▸ **EXERCISE DIRECTIONS**:
Take the data that sits below and write it out again exactly.

▸ **INFORMATION SUPPLIED**:
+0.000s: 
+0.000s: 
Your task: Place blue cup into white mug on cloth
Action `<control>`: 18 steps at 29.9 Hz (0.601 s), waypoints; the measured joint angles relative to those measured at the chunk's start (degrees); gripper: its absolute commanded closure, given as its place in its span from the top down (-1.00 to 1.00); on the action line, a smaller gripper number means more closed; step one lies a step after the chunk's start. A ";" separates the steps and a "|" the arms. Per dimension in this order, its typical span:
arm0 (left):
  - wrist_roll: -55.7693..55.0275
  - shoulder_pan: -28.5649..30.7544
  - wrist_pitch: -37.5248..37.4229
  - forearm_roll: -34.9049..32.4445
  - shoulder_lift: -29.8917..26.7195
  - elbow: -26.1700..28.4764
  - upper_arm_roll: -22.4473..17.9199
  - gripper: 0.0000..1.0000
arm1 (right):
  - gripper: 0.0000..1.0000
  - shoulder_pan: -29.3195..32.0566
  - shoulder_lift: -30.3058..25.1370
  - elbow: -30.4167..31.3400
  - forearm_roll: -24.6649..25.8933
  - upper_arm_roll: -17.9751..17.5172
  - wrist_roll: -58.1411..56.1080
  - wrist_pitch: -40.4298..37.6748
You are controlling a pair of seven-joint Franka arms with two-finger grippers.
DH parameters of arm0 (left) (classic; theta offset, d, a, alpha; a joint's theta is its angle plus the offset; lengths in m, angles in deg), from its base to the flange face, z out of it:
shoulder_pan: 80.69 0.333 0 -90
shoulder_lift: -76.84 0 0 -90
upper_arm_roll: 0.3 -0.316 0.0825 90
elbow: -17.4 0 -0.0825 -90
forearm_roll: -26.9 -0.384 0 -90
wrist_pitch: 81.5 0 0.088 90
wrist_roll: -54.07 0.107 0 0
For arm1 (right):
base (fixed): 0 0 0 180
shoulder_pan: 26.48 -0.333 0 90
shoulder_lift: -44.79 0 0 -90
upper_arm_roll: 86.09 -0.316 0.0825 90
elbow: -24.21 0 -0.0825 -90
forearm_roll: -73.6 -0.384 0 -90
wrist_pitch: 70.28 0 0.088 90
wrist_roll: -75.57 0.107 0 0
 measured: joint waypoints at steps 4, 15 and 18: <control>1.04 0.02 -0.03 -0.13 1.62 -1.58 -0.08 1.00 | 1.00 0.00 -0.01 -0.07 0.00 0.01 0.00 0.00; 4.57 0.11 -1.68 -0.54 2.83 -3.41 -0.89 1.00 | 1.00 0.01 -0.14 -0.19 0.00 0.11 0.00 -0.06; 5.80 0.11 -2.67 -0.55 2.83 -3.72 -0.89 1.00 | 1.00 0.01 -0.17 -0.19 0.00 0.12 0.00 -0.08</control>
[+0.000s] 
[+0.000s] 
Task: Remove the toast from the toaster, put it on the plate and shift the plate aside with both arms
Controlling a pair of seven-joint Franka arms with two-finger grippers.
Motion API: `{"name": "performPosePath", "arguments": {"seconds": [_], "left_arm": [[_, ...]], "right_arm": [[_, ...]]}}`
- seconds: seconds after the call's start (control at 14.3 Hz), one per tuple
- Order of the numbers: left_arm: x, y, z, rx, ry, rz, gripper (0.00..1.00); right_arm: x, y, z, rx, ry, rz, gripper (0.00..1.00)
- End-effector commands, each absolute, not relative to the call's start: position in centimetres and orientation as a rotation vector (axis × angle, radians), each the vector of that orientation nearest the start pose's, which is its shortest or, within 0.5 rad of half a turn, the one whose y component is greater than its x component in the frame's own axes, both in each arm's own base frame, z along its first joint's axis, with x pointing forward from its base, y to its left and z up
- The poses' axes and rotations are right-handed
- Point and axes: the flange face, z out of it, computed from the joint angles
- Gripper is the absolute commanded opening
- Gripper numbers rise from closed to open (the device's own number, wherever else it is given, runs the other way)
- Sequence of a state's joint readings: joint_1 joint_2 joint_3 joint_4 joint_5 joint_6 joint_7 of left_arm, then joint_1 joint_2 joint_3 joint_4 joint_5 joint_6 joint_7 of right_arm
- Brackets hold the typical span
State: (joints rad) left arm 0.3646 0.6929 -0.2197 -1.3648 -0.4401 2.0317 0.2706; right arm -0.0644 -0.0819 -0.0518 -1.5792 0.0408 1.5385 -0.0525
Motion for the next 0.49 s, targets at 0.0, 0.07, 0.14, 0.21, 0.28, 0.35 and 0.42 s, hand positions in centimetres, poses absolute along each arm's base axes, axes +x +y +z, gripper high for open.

▸ **EXERCISE OUTPUT**:
+0.000s: 
+0.000s: 
Your task: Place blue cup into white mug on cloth
Action `<control>`: 18 steps at 29.9 Hz (0.601 s), waypoints; the measured joint angles relative to those measured at the chunk's start (degrees); gripper: its absolute commanded closure, given as its place in its span from the top down (-1.00 to 1.00); on the action line, a smaller gripper number means more closed; step one lies a step after the chunk's start. A ";" separates the steps and a "|" the arms. Per dimension in this order, its typical span:
arm0 (left):
  - wrist_roll: -55.7693..55.0275
  - shoulder_pan: -28.5649..30.7544
  - wrist_pitch: -37.5248..37.4229
  - forearm_roll: -34.9049..32.4445
  - shoulder_lift: -29.8917..26.7195
  - elbow: -26.1700..28.4764
  - upper_arm_roll: -22.4473..17.9199
  - gripper: 0.0000..1.0000
arm1 (right):
  - gripper: 0.0000..1.0000
  - shoulder_pan: -29.3195..32.0566
  - shoulder_lift: -30.3058..25.1370
  - elbow: -30.4167..31.3400
  - forearm_roll: -24.6649..25.8933
  - upper_arm_roll: -17.9751..17.5172
  - wrist_roll: -58.1411..56.1080
  - wrist_pitch: -40.4298..37.6748
You are controlling a pair of seven-joint Franka arms with two-finger grippers.
DH parameters of arm0 (left) (classic; theta offset, d, a, alpha; a joint's theta is its angle plus the offset; lengths in m, angles in deg), from its base to the flange face, z out of it:
shoulder_pan: 80.69 0.333 0 -90
shoulder_lift: -76.84 0 0 -90
upper_arm_roll: 0.3 -0.316 0.0825 90
elbow: -17.4 0 -0.0825 -90
forearm_roll: -26.9 -0.384 0 -90
wrist_pitch: 81.5 0 0.088 90
wrist_roll: -54.07 0.107 0 0
For arm1 (right):
base (fixed): 0 0 0 180
shoulder_pan: 26.48 -0.333 0 90
shoulder_lift: -44.79 0 0 -90
upper_arm_roll: 86.09 -0.316 0.0825 90
elbow: -24.21 0 -0.0825 -90
forearm_roll: -73.6 -0.384 0 -90
wrist_pitch: 70.28 0 0.088 90
wrist_roll: -75.57 0.107 0 0
 measured: joint waypoints at steps 4, 15 and 18: <control>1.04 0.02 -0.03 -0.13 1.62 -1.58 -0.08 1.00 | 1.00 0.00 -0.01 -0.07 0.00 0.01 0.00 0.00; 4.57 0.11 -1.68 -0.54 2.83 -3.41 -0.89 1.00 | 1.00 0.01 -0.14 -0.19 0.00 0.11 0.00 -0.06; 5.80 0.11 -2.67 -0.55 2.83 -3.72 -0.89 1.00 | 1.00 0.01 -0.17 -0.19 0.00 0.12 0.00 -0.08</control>
[+0.000s] 
[+0.000s] 
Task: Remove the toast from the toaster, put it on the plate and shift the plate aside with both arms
Controlling a pair of seven-joint Franka arms with two-finger grippers.
Motion API: `{"name": "performPosePath", "arguments": {"seconds": [_], "left_arm": [[_, ...]], "right_arm": [[_, ...]]}}`
- seconds: seconds after the call's start (control at 14.3 Hz), one per tuple
- Order of the numbers: left_arm: x, y, z, rx, ry, rz, gripper (0.00..1.00); right_arm: x, y, z, rx, ry, rz, gripper (0.00..1.00)
- End-effector commands, each absolute, not relative to the call's start: position in centimetres and orientation as a rotation vector (axis × angle, radians), each the vector of that orientation nearest the start pose's, which is its shortest or, within 0.5 rad of half a turn, the one whose y component is greater than its x component in the frame's own axes, both in each arm's own base frame, z along its first joint's axis, with x pointing forward from its base, y to its left and z up
- The poses' axes and rotations are right-handed
- Point and axes: the flange face, z out of it, computed from the joint angles
- Gripper is the absolute commanded opening
- Gripper numbers rise from closed to open (the device's own number, wherever else it is given, runs the other way)
- Sequence of a state's joint readings: joint_1 joint_2 joint_3 joint_4 joint_5 joint_6 joint_7 of left_arm, then joint_1 joint_2 joint_3 joint_4 joint_5 joint_6 joint_7 of right_arm
- Brackets hold the typical span
State: (joints rad) left arm 0.3646 0.6929 -0.2197 -1.3648 -0.4401 2.0317 0.2706; right arm -0.0644 -0.0819 -0.0518 -1.5792 0.0408 1.5385 -0.0525
Motion for the next 0.49 s, targets at 0.0, 0.07, 0.14, 0.21, 0.28, 0.35 and 0.42 s, hand positions in centimetres, poses absolute along each arm's base axes, axes +x +y +z, gripper high for open.

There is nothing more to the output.